Масштаб, который сделался очевиден, к сожалению, пока немногим — и лишь к концу его жизни. А теперь, после смерти поэта, все очевиднее становится, что у Сапгира было много ролей, по крайней мере несколько различных литературных масок: официальный детский поэт и драматург, подпольный стихотворец-авангардист, впервые обратившийся к живой новомосковской речевой практике, сюрреалист, использовавший при создании поэтических текстов опыт современной живописи и киномонтажа, неоклассик, отважившийся "перебелить" черновики Пушкина, визионер-метафизик, озабоченный возвышенными поисками Бога путем поэзии, автор издевательских считалок, речевок, вошедших в фольклор (типа "Я хочу иметь детей От коробки скоростей"). Все это Сапгир.
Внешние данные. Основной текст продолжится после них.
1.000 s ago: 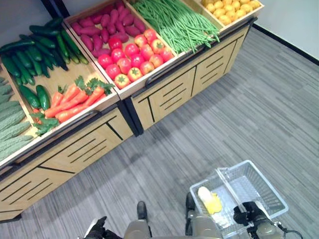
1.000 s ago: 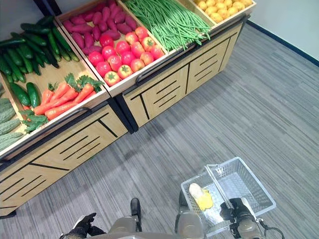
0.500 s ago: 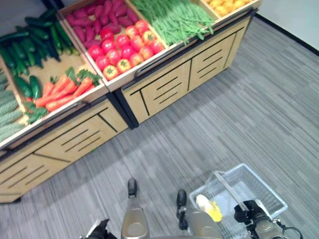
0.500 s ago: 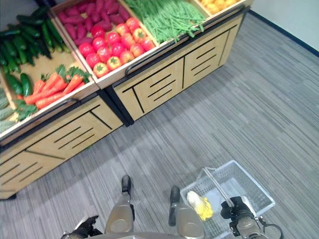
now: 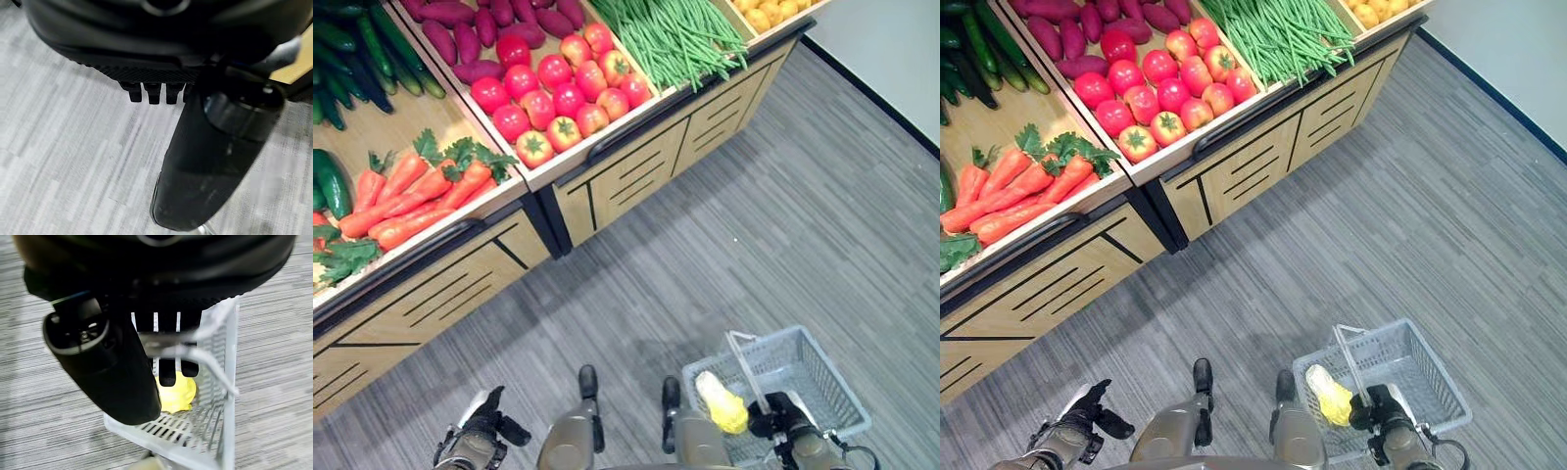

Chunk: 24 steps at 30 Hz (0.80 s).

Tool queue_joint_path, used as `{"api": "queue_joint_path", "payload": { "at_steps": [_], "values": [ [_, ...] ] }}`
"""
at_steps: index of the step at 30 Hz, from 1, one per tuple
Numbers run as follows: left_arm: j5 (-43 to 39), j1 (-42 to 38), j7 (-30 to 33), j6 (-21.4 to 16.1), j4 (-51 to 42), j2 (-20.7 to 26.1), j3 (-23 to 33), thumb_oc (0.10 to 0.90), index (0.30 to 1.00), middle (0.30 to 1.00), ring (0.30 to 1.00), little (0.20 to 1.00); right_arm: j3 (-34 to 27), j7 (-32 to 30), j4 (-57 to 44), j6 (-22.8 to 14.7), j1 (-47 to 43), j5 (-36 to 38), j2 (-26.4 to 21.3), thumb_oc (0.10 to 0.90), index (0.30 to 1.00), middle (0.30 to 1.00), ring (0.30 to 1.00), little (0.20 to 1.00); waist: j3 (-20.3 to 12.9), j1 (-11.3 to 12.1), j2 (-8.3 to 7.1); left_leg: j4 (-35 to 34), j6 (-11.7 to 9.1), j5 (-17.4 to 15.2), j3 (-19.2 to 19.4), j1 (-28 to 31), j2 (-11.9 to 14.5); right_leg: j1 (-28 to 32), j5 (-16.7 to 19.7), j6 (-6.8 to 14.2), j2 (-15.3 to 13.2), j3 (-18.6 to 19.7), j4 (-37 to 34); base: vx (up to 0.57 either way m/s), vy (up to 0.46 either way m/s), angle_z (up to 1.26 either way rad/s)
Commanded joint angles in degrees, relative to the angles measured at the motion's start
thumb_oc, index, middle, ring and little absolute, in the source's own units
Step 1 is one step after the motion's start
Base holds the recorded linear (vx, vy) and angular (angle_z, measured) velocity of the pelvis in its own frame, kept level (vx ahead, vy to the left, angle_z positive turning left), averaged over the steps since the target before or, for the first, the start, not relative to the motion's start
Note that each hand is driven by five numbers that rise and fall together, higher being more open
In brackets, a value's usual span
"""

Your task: Get the vegetables into the basket

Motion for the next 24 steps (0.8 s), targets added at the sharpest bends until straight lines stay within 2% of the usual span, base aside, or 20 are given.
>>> {"api": "queue_joint_path", "payload": {
  "at_steps": [1, 10, 15, 19, 22, 24],
  "values": [
    [1.6, 5.2, 0.6, 0.2, 0.2, -0.2, 1.2, 0.9, 1.0, 1.0, 1.0, 1.0, 1.2, -1.1, -1.3, -0.3, 1.7, -0.1, -3.5, 0.4, 0.3, 0.3, 0.3, 0.3, -0.2, -0.4, -1.29, 4.0, -3.4, -2.3, -1.2, -3.1, 3.7, 5.2, 10.7, 4.6, -4.5, 0.9, 0.2, 0.03, 0.042, -0.02],
    [1.6, 5.0, 0.7, -0.2, 0.0, -0.6, 0.9, 0.9, 1.0, 1.0, 1.0, 1.0, 2.3, -0.9, -1.0, -0.5, 1.9, -0.9, -2.8, 0.4, 0.3, 0.3, 0.3, 0.3, -1.4, -0.9, -0.86, 0.6, -3.3, -1.5, -0.8, -0.5, 2.9, 5.4, 12.1, 5.2, -4.9, 0.8, 0.3, 0.02, 0.02, -0.01],
    [1.6, 5.2, 0.5, -0.4, -0.3, -0.8, 0.7, 0.9, 1.0, 1.0, 1.0, 1.0, 2.7, -0.6, -1.3, -0.6, 1.9, -1.2, -3.0, 0.4, 0.3, 0.3, 0.3, 0.3, -1.6, -1.0, -1.31, 1.2, -3.0, -2.1, -1.0, -0.6, 2.1, 5.9, 14.2, 5.9, -5.5, 0.7, -0.3, 0.0, 0.0, 0.0],
    [1.0, 5.1, 0.2, -0.5, -0.6, -0.7, 0.7, 0.9, 1.0, 1.0, 1.0, 1.0, 2.7, -0.4, -1.5, -0.4, 1.6, -1.1, -3.2, 0.4, 0.3, 0.3, 0.3, 0.3, -1.6, -0.7, -1.61, 2.1, -2.4, -3.2, -1.1, -1.0, 1.3, 6.0, 17.4, 6.4, -6.1, 1.2, 0.3, 0.02, 0.05, 0.01],
    [-0.2, 5.1, 0.2, -0.7, -1.4, -0.3, 1.3, 0.9, 1.0, 1.0, 1.0, 1.0, 3.0, -0.1, -1.2, -0.2, 1.1, -1.2, -3.4, 0.4, 0.3, 0.3, 0.3, 0.3, -1.3, -0.2, -1.18, 2.0, -1.5, -3.5, -1.8, -0.6, 0.7, 5.1, 19.9, 6.2, -6.0, 1.6, 3.5, 0.04, 0.121, 0.01],
    [-0.6, 5.1, 0.2, -0.8, -1.7, -0.2, 1.5, 0.9, 1.0, 1.0, 1.0, 1.0, 3.2, -0.1, -1.4, -0.2, 0.7, -1.2, -3.5, 0.4, 0.3, 0.3, 0.3, 0.3, -1.1, 0.1, -0.81, 1.7, -1.1, -3.6, -2.0, -0.2, 0.7, 4.1, 19.4, 6.0, -5.8, 1.3, 6.3, 0.05, 0.151, 0.0]
  ]
}}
Его словесные маски суть масленичные, праздничные личины, а не бесконечная и бесперспективная (в смысле отсутствия каких бы то ни было исторических перспектив) игра цельноотлитыми авторскими имиджами, как у Д. А. Пригова. Смерть, уход из жизни — тоже одна из масок поэта Сапгира. Хотя и последняя, неснимаемая.
Маска писателя — это всего-навсего кавычки, знак препинания. Сейчас Сапгира "нет". В официальном, житейском смысле.Я читаю предисловие к четырехтомному собранию сочинений Генриха Сапгира (автор Лев Аннинский) и первая же фраза ставит меня в тупик: "До 1975 года Сапгира "нет". Формально. Фактически стихи расходятся — в списках самиздата. С середины 70-х — западная периодика. С конца 70-х — западные отдельные издания. Здесь — по прежнему (орфография подлинника!) "нет"" 1. Маститый критик в стиле раннего В. Б. Шкловского и не без тайного злорадства прописывает своего героя по ведомству литературного небытия, навсегда вселяет в самиздатскую "воронью слободку". А в коммуналке, как известно, все против всех, поэтому Сапгир, — полагает Аннинский, — остается одиноким коммунальным волком, не могущим по-настоящему "вписаться" ни в какое время: "В эту эпоху (сегодняшнюю, конца 90-х) Сапгир тоже не впишется. Просквозит в стыки" 2. Сказано эффектно и вроде бы точно. Но с точностью до наоборот.